Evde uygun bir çalışma ortamı yaratılması öğretim içerikleriyle ilgilenebilmek için şart koşuluyor. Bir diğer ifadeyle sessizlik (örneğin çocukları bakıma verilemeyen ebeveynleri anımsıyoruz) ve ders araçları gerekiyor (örneğin gerekli literatüre erişim, öğrenciler açısından çok farklı önem taşıyan kütüphanelere ve teknik donanıma erişimi aklımıza getiriyoruz).
Bunlar, derste hazır bulunması gereken öğrencilerin bu boyutta beklemedikleri, kendilerine yöneltilmiş taleplerdir. Dolayısıyla bu zamanda öğrencilerin yaşam dünyasının yükseköğretimde birbirinden çok farklı erişim kalitesine yol açması şaşırtıcı değil.
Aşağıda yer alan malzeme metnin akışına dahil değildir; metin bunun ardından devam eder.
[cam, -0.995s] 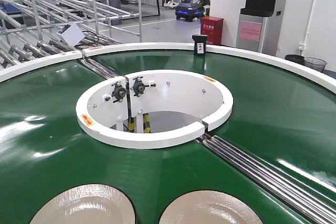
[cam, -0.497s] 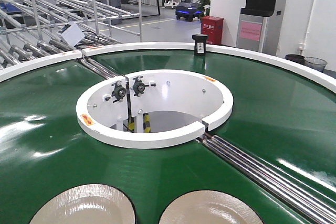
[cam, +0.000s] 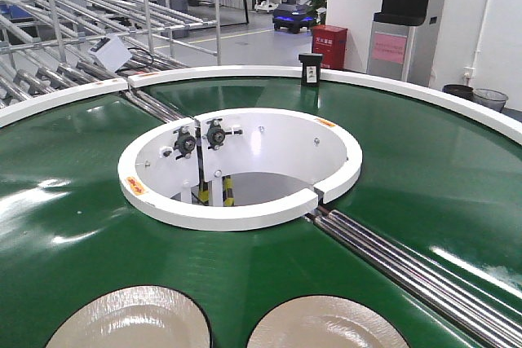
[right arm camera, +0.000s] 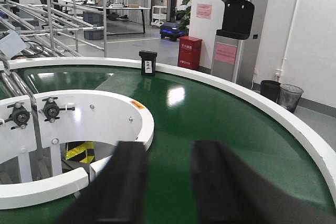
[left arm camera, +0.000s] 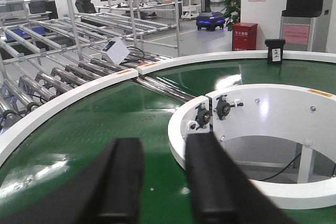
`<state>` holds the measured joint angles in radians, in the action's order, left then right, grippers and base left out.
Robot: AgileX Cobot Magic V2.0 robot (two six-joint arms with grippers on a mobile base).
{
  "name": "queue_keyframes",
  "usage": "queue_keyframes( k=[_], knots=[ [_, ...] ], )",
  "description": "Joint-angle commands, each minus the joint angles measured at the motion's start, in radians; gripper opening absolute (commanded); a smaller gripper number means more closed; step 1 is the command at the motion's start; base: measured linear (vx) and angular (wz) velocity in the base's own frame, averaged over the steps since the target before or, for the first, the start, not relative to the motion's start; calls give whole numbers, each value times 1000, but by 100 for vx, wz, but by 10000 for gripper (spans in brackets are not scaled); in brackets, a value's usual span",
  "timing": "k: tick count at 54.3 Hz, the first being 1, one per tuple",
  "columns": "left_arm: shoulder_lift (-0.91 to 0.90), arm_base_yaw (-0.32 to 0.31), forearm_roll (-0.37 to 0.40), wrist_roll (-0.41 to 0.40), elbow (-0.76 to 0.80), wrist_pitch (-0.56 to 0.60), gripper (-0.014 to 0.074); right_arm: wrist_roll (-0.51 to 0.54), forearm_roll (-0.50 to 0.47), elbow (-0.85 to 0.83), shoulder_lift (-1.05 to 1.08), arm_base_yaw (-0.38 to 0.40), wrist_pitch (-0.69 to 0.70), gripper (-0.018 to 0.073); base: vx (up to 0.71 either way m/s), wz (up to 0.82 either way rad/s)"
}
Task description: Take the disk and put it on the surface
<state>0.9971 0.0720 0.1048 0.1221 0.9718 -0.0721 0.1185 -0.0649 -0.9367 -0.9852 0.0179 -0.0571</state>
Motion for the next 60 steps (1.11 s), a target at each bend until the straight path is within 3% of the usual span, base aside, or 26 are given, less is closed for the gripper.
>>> queue_keyframes(
  k=[1,8,14,19,23,27,29,31,32,34,35,39,42,44,47,56,60],
  knots=[
    [-8,-7,6,-8,37,88,514,2,2,-37,12,3,102,548,0,0],
    [-8,-7,6,-8,37,93,583,1,0,-37,12,3,132,682,0,0],
    [-8,-8,50,-58,40,66,578,-75,-71,-37,8,3,120,692,0,0],
    [8,-9,110,-52,79,-118,549,-119,-122,-48,2,1,-2,664,0,0],
    [51,-30,193,7,119,-261,517,-97,-155,-80,-32,-38,-150,620,0,0],
    [120,-66,347,166,156,-374,484,-28,-220,-118,-90,-107,-254,575,0,0],
    [155,-81,458,263,168,-426,468,22,-295,-145,-133,-155,-309,549,0,0],
    [193,-96,591,362,175,-478,456,82,-375,-169,-175,-194,-353,532,0,0],
    [216,-104,710,440,175,-521,448,122,-432,-183,-203,-215,-382,522,0,0],
    [247,-112,829,517,174,-563,442,194,-534,-207,-251,-245,-429,511,0,0],
    [280,-113,938,588,173,-612,440,240,-599,-222,-271,-253,-461,508,0,0],
    [365,-114,1147,697,173,-741,439,391,-827,-268,-388,-273,-595,505,0,0],
    [432,-106,1226,713,173,-806,439,466,-989,-300,-483,-264,-728,505,0,0],
    [468,-92,1228,701,173,-814,439,499,-1056,-317,-529,-249,-805,505,0,0],
    [505,-62,1185,685,173,-808,439,512,-1082,-326,-598,-213,-873,505,0,0],
    [589,110,938,592,173,-800,439,484,-988,-328,-691,-32,-983,505,0,0],
    [618,177,876,582,173,-806,439,479,-965,-328,-701,62,-991,505,0,0]
  ],
)
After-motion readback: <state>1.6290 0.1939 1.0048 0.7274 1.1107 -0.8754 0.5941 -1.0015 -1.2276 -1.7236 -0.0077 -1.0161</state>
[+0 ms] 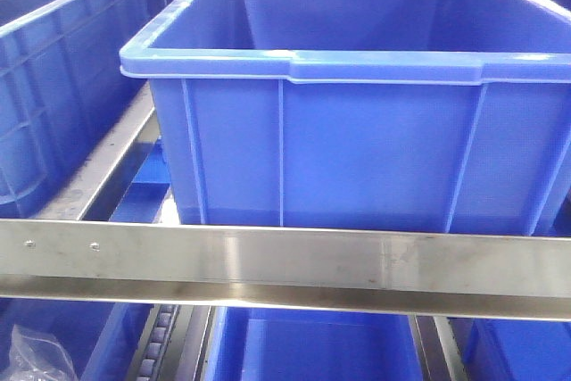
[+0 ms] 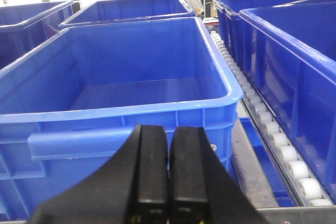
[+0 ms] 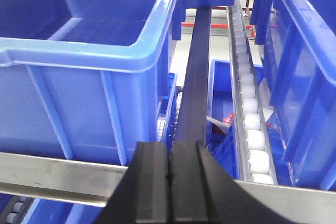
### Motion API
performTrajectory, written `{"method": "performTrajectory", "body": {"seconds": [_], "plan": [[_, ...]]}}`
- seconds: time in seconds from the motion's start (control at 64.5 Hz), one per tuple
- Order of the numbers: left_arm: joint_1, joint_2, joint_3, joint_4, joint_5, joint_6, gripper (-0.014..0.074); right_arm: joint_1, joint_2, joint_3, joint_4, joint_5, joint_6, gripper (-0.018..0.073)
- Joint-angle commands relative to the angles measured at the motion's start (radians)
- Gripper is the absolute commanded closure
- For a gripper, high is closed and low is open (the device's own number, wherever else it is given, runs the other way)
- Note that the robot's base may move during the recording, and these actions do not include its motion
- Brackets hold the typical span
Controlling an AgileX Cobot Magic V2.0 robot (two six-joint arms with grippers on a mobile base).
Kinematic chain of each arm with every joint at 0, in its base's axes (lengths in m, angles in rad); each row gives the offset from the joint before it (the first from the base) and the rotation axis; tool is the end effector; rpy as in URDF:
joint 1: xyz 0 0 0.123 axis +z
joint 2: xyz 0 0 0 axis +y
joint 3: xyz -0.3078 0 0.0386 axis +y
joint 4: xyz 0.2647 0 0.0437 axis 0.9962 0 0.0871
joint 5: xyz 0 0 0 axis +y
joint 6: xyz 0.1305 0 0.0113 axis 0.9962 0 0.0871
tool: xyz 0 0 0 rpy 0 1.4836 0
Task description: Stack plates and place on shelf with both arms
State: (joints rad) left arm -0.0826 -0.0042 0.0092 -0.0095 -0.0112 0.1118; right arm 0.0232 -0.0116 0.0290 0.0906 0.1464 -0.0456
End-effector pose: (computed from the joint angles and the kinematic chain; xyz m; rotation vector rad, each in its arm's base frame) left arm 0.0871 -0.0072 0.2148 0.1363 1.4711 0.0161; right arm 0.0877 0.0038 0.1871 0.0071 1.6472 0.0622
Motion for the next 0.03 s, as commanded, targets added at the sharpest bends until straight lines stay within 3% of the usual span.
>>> {"method": "performTrajectory", "body": {"seconds": [0.0, 0.015], "plan": [[0.001, -0.024, 0.002, -0.001, -0.077, -0.002, 0.0514, -0.008, -0.017, 0.0, 0.003, -0.084, -0.003, 0.0504], [0.001, -0.024, 0.002, -0.001, -0.077, -0.002, 0.0514, -0.008, -0.017, 0.0, 0.003, -0.084, -0.003, 0.0504]]}}
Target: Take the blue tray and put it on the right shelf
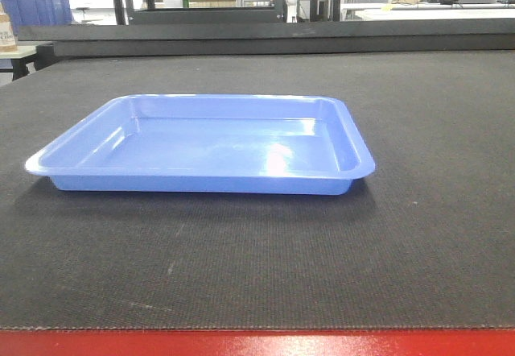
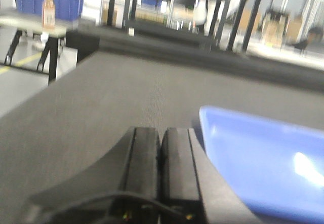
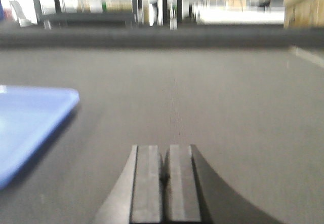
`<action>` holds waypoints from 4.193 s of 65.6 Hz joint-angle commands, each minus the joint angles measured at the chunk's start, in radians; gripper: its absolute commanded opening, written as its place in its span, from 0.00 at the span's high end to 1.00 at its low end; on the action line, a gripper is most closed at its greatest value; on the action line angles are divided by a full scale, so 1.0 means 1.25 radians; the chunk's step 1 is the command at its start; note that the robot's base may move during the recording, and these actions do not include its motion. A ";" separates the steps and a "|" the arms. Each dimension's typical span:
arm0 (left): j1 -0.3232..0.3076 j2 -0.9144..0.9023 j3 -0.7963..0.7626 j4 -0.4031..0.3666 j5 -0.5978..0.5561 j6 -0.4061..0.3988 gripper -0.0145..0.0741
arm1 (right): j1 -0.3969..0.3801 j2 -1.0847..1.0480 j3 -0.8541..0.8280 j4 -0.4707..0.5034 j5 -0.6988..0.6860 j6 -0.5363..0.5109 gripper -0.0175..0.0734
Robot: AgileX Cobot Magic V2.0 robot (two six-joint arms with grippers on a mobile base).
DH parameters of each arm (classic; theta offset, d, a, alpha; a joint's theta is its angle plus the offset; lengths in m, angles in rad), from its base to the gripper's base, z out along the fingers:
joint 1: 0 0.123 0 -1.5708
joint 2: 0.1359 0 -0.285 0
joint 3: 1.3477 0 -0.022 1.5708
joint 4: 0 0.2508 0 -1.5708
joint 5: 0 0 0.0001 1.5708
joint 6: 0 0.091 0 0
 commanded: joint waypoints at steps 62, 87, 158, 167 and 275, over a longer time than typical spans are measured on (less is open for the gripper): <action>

Bu noktada yüksekokul ve üniversiteler yükseköğretimin birer kurumu olarak çevresel koşulların belirlediği böylesi eşitsiz erişimleri aşmak için düzenleyici etkide bulunmalı (bir insan hakkı olarak eğitim hakkına uygun bir biçimde). Dolayısıyla onlar tüm örencilere, bireysel ve başarılı bir eğitim sürecini mümkün kılacak ve onu destekleyecek alanları ve olanakları hazır bulundurmalıdır. Öğrenciler pandamı öncesi yüksekokul ve üniversitelere gidebiliyor ve orada gereksinimlerine uygun alan ve materyaller bulabiliyordu. Şimdi alternatifler eksik. Onlar kendi çevrelerindeki olanaklarla baş başa bırakılmış durumda. Sonuçta bir dengesizlik olduğu anlaşılıyor ve bu bir öğrencinin bakış açısından kaleme alınan elinizdeki değerlendirmenin nesnesidir. İçinde olduğumuz bu zamanda üniversite öğrenimi süresince yükseköğretime bireysel erişimler arasında keskinleşen dengesizlik, bir insan hakkı olan eğitim hakkı ideali çerçevesinde nitelikli bir gerileme olarak kavranmalıdır. Konu edilmesi ve üzerinde çalışılması gereken bir durumdur bu. Çünkü öğretimin yüksekokul politikasınca örgütlenmesinde bir potansiyel görüyoruz. Ve öğretimin tüm öğrenciler için daha açık, daha iyi erişilebilir ve daha özenli şekillendirilmesi olanaklı ve zorunlu.
Informal öğrenim:
Bir insan hakkı olarak eğitim hakkı üzerine tartıştığımızda, bağımsız, özerk eğitim etmeni (okul eğitimi dışında) hiç gözden kaçırılmamalıdır. Öyle ki küçültülmüş kamusal yaşam da tüm insanların bireysel eğitim süreçleri için sonuçlar doğurur. Halka açık etkinliklere katılım, kültürel mekânlarda bulunmak (müze, kütüphane, sinema, anıtlar vs.) uzun zaman olanaksızdı ve şimdi yeniden olanaksızdır ya da oldukça sınırlandırılmıştır. Çevreyi keşfetmek pek de olanaklı değildi ve hâlâ da değil. Bir araya gelinen ve insanların etkileşimde olduğu mekânlar serbest kullanıma açık değil. Bu, özellikle kişisel açınmanın bu zamanda ne yazık ki insanlar için kısmen ne denli olanaksız kılındığını aydınlatıyor.